In de winter van 1869 zag dominee en natuurvorser Samuel Lockwood tijdens een wandeling op de Union Beach, in de Raritan Bay nabij Keyport, Monmouth County, New Jersey, een zwart bot uit een aardwand steken. De kust kalft hier gestadig af en Lockwood controleerde regelmatig na iedere springvloed of dit fossielen blootlegde. Met veel moeite werkte hij de onderkanten van een reusachtig scheenbeen en kuitbeen uit de grond, bedekt met een dikke laag rood ijzeroxide. Op weg naar huis zag hij dat er een verse breuk aan een van de botten zat, wat er op wees dat er nog een stuk in de bodem was achtergebleven. Onmiddellijk keerde hij om teneinde ook dat op te graven. Lockwood wist dat beeldhouwer Benjamin Waterhouse Hawkins voor het Central Park Museum in New York beelden van Hadrosaurus aan het maken was. Lockwood begreep dat de botten aan een verwant daarvan moesten toebehoren en bood Hawkins aan de nieuwe vondst voor zijn reconstructies te gebruiken. Hawkins was hier erg blij mee omdat het nieuw ontdekte fossiel details van de enkelbouw ophelderde. Hij zond ook een schets van het dier aan Lockwood, een ontwerp voor een afbeelding die hij wilde publiceren, met het verzoek daar een begeleidende tekst bij te schrijven. De dominee had het daar moeilijk mee en zich op het probleem concentrerend raakte hij in een urenlange trance. Daarin had hij een visioen waarin hij de sauriërs met elkaar zag vechten wat hem tot een spannend verhaal inspireerde.

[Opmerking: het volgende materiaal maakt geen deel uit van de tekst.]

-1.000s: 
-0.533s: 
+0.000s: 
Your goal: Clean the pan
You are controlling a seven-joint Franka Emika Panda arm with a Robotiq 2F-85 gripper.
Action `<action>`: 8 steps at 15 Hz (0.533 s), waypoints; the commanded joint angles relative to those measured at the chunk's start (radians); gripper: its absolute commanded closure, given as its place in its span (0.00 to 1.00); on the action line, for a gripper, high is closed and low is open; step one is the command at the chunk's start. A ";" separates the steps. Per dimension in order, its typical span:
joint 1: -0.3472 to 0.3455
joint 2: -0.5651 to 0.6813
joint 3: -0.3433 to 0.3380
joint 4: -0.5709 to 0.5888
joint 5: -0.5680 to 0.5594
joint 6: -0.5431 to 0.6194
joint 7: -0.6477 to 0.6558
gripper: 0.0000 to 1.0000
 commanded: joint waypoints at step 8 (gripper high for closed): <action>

Kort daarop kreeg professor Othniel Charles Marsh lucht van het verhaal en vroeg in een brief het specimen te mogen aankopen. Lockwood zegde dat toe maar vroeg om wat uitstel zodat een afgietsel voor Hawkins kon worden gemaakt — er bestaat nog een foto waarop te zien is dat Hawkins in zijn studio het gipsmodel onder zijn model van het hadrosaurusskelet had staan. Nauwelijks was dat klaar of Marsh' grote rivaal professor Edward Drinker Cope verscheen in persoon bij Lockwood met de vraag of hij de botten niet kon verwerven. Lockwood moest dat afslaan maar voelde zich gedwongen Cope toe staan tekeningen te maken. Zoals hij zich later in een brief tegenover Marsh verontschuldigde: (...) this humble individual could not Cope with him. He is the man to seize your very bones!

Het gevolg was dat Cope razendsnel een nieuwe soort benoemde voordat Marsh daaraan kon toekomen: Ornithotarsus immanis. De geslachtsnaam betekent "vogelenkel" en verwijst naar de vergroeiing van het scheenbeen en het sprongbeen, net als bij de vogels. De soortaanduiding betekent "de immense" in het Latijn. Cope meende dat Ornithotarsus een lid was van de Symphypoda, een speciale groep die hij benoemd had voor reptielen met vergroeide enkels, samen met Compsognathus. Hij dacht dat Compsognathus in ontwikkeling tussen Hadrosaurus en de vogels stond, wat in zeer ruime zin inderdaad klopt. Cope veronderstelde correct dat bij jonge dieren het scheenbeen en het sprongbeen nog een duidelijke beennaad zouden laten zien en begreep dat de brede bouw van de enkel wees op een korte zware voet. Hij merkte ook op dat het kuitbeen bij Ornithotarsus naar onderen taps toeliep en dat eerdere beschrijvingen van Hadrosaurus en Iguanodon het bot vermoedelijk ondersteboven hadden gereconstrueerd. Marsh werd zwaar geërgerd door de handelswijze van Cope en het incident is wel gezien als het begin van hun langdurige vijandschap, de Bone Wars.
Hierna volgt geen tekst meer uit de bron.